_WORK INSTRUCTION_
Your answer must consist of exactly the lines below, starting with the line with "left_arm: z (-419" and going on through the line with "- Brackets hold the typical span", and nothing else.

[Stored records]
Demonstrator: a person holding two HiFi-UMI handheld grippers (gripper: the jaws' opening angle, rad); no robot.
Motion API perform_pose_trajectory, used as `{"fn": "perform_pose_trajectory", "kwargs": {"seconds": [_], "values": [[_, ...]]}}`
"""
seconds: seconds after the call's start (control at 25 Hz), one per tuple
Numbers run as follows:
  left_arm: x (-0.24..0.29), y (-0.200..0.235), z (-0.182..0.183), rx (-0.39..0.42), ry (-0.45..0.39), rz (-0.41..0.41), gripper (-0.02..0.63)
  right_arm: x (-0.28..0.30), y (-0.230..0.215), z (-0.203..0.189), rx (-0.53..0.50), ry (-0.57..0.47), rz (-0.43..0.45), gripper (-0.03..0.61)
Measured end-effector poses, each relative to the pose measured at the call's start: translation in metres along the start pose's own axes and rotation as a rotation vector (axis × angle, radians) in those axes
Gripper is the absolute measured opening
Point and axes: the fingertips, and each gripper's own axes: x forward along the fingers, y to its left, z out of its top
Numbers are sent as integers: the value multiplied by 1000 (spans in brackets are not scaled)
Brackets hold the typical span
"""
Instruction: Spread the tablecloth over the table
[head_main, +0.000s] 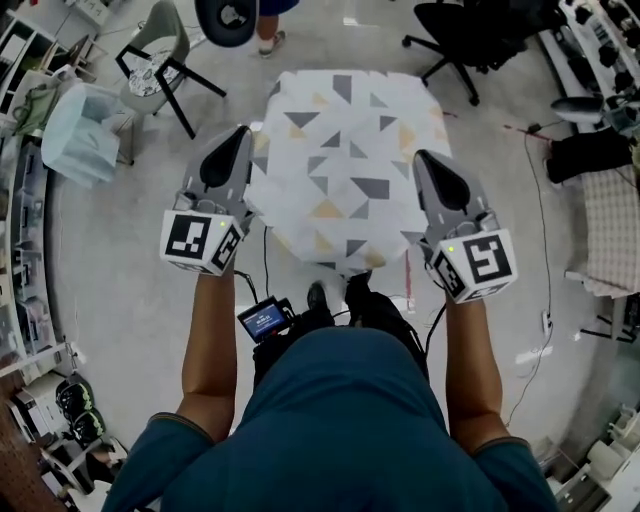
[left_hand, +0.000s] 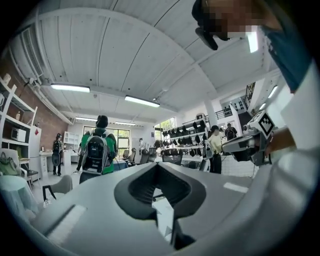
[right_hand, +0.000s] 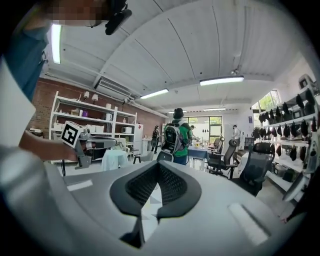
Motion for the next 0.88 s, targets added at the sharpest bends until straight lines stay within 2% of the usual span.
{"fn": "perform_pose_trajectory", "kwargs": {"seconds": [0.16, 0.28, 0.48, 0.88], "values": [[-18, -16, 48, 93, -58, -53, 0, -26, 20, 41, -18, -45, 3, 8], [-32, -25, 69, 148, -70, -79, 0, -45, 26, 62, -28, -79, -10, 8], [-50, -28, 86, 144, -115, -82, 0, -68, 29, 76, -43, -101, -36, 8], [-71, -30, 87, 127, -121, -65, 0, -90, 34, 83, -57, -115, -59, 8]]}}
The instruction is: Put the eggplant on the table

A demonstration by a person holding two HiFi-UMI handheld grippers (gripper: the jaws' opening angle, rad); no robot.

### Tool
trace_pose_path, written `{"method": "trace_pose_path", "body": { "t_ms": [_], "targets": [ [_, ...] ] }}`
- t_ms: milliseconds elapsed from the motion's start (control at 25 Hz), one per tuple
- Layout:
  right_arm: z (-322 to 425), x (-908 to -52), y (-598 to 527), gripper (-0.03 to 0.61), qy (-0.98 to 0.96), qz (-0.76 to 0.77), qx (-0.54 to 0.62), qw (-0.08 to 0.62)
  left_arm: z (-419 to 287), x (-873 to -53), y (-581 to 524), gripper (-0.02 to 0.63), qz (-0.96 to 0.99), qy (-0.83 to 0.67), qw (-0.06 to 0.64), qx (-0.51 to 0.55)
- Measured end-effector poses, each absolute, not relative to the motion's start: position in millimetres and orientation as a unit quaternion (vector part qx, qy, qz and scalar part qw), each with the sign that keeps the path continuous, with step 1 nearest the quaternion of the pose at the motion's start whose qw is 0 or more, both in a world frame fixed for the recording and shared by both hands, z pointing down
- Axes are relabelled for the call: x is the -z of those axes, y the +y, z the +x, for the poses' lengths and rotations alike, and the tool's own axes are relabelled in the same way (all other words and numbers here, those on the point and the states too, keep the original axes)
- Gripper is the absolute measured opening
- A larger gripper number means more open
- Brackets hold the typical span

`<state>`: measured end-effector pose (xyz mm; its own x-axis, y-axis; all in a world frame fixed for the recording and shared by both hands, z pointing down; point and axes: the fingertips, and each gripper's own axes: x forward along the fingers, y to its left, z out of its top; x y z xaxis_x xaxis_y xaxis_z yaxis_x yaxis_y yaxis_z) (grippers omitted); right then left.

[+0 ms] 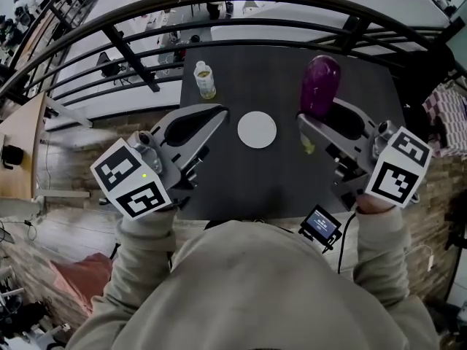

_WRITTEN ANSWER_
  left_arm: z (-419 to 287), x (-873 to -53), y (-581 to 524), gripper (-0.02 to 0.63), qz (-0.96 to 0.99), qy (-0.83 to 0.67), qw (-0.06 to 0.64), qx (-0.51 to 0.55)
- Measured end-effector poses, each absolute, not relative to the motion's start: position in millimetres and orientation as a unit quaternion (vector part qx, qy, qz and scalar part qw), each with the sign that keeps the path continuous, with step 1 nearest the quaternion of the pose at the motion's start whose qw is 0 or more, both in a world frame fixed for the recording and shared by both hands, z pointing down
- Axes are relabelled for the call: x is the -z of those axes, y the +y, z the +x, for the poses' lengths and rotations alike, and the tool's own axes are relabelled in the same way (all other words and numbers here, those on the point and the states too, keep the original axes)
- Gripper is the absolute measured opening
- A larger gripper number means more open
- Brackets hold the typical span

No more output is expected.